Elezioni amministrative dell’11 giugno, 9,2 milioni alle urne

ROMA – E’ scattato il conto alla rovescia per la tornata elettorale per il rinnovo dei consigli comunali e l’elezione diretta dei sindaci per 1.005 municipi, appuntamento che riguarderà – tra regioni a statuto ordinario e speciale – 9 milioni 208.639 elettori (su una popolazione di 10 milioni e 616.621), che esprimeranno il proprio voto in 25 comuni capoluogo di provincia, di cui 4 capoluoghi di Regione, e 161 con più di 15mila abitanti. Differenti le date per le aperture delle urne, che rimarranno aperte dalle ore 7 alle 23: nelle regioni a statuto ordinario l’11 giugno, con eventuale turno di ballottaggio il 25 giugno.

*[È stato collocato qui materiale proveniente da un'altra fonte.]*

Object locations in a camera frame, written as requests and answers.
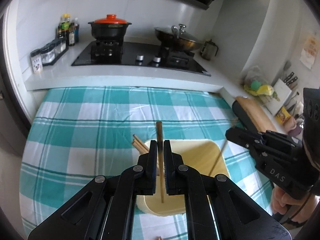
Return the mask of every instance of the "green ball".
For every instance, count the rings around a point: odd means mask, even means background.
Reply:
[[[261,83],[257,80],[253,81],[250,85],[250,88],[254,91],[257,91],[261,87]]]

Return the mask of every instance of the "knife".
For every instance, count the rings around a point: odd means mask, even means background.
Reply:
[[[287,82],[293,77],[293,75],[294,75],[294,72],[291,72],[291,74],[290,74],[289,76],[287,76],[287,77],[283,80],[283,82],[284,82],[284,83],[287,83]]]
[[[297,81],[298,80],[298,77],[295,76],[292,80],[289,80],[286,85],[289,86],[290,84],[292,84],[293,82]]]

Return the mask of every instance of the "spice rack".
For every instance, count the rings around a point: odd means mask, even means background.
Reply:
[[[53,61],[51,61],[50,63],[42,64],[42,66],[45,67],[45,66],[52,66],[52,65],[54,65],[68,50],[69,50],[69,47],[66,46],[66,49],[65,49],[63,52],[61,52],[59,55],[57,55],[57,56],[54,58]]]

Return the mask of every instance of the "chopstick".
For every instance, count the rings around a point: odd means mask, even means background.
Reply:
[[[134,134],[133,137],[134,137],[134,139],[137,140],[138,143],[140,143],[140,144],[142,145],[143,148],[145,148],[145,149],[147,150],[147,152],[149,152],[150,149],[148,148],[148,146],[145,145],[145,144],[139,139],[138,136],[136,136],[136,135]]]
[[[231,120],[231,127],[235,127],[235,126],[237,125],[237,121],[238,121],[238,118],[232,119],[232,120]],[[217,165],[220,157],[222,156],[224,150],[226,149],[227,145],[228,145],[228,140],[227,140],[227,138],[225,138],[225,140],[224,140],[224,142],[223,142],[223,144],[222,144],[221,150],[220,150],[220,152],[219,152],[219,154],[218,154],[218,157],[216,158],[216,160],[215,160],[215,162],[214,162],[214,164],[213,164],[213,166],[212,166],[212,168],[211,168],[208,176],[211,176],[214,168],[216,167],[216,165]]]
[[[138,151],[140,154],[148,153],[147,151],[141,144],[137,143],[137,141],[133,140],[131,143]]]
[[[160,194],[161,203],[164,203],[164,162],[163,162],[163,135],[162,135],[162,122],[156,122],[157,132],[157,144],[158,144],[158,159],[159,159],[159,170],[160,170]]]
[[[138,151],[139,151],[139,154],[145,154],[145,153],[148,153],[149,152],[149,147],[143,143],[138,136],[136,136],[135,134],[133,135],[133,141],[132,141],[132,145],[133,147],[135,147]],[[159,172],[159,169],[157,167],[157,171],[156,171],[156,175],[159,176],[160,172]]]

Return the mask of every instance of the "kitchen counter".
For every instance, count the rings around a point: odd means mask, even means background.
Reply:
[[[220,93],[232,106],[236,96],[251,97],[238,84],[229,80],[215,66],[221,62],[207,61],[195,54],[194,59],[211,74],[211,77],[171,69],[125,66],[90,65],[71,66],[73,61],[91,42],[80,42],[69,50],[53,65],[46,66],[40,74],[32,74],[24,83],[27,90],[40,90],[77,86],[136,86],[171,89],[197,90]],[[284,133],[271,113],[264,112],[273,122],[278,132]]]

In quelle ‘speciali’ il giorno delle elezioni è stato stabilito dall’autorità regionale competente: in Friuli Venezia Giulia, Sicilia e Sardegna la data coinciderà con quella fissata per le regioni a statuto ordinario, quindi l’11 giugno; in Valle d’Aosta (ha riguardato 3 comuni) e Trentino Alto Adige (2) si è andati al voto il 7 maggio scorso. Il turno di ballottaggio, che si terrà la seconda domenica successiva a quella del primo turno e al quale partecipano i due candidati a sindaco più votati, riguarda i comuni con popolazione superiore ai 15mila abitanti, nel caso nessuno abbia raggiunto la maggioranza assoluta dei voti; oppure, ancora per i Comuni con più di 15mila abitanti, se i due candidati abbiano avuto un numero pari di voti.

Sono 21 i capoluoghi di Provincia che andranno al voto (Alessandria, Asti, Belluno, Como, Cuneo, Frosinone, Gorizia, La Spezia, Lecce, Lodi, Lucca, Monza, Oristano, Padova, Parma, Piacenza, Pistoia, Rieti, Verona, Taranto e Trapani) e 4 capoluoghi di regione (Palermo, Genova, Catanzaro e L’Aquila).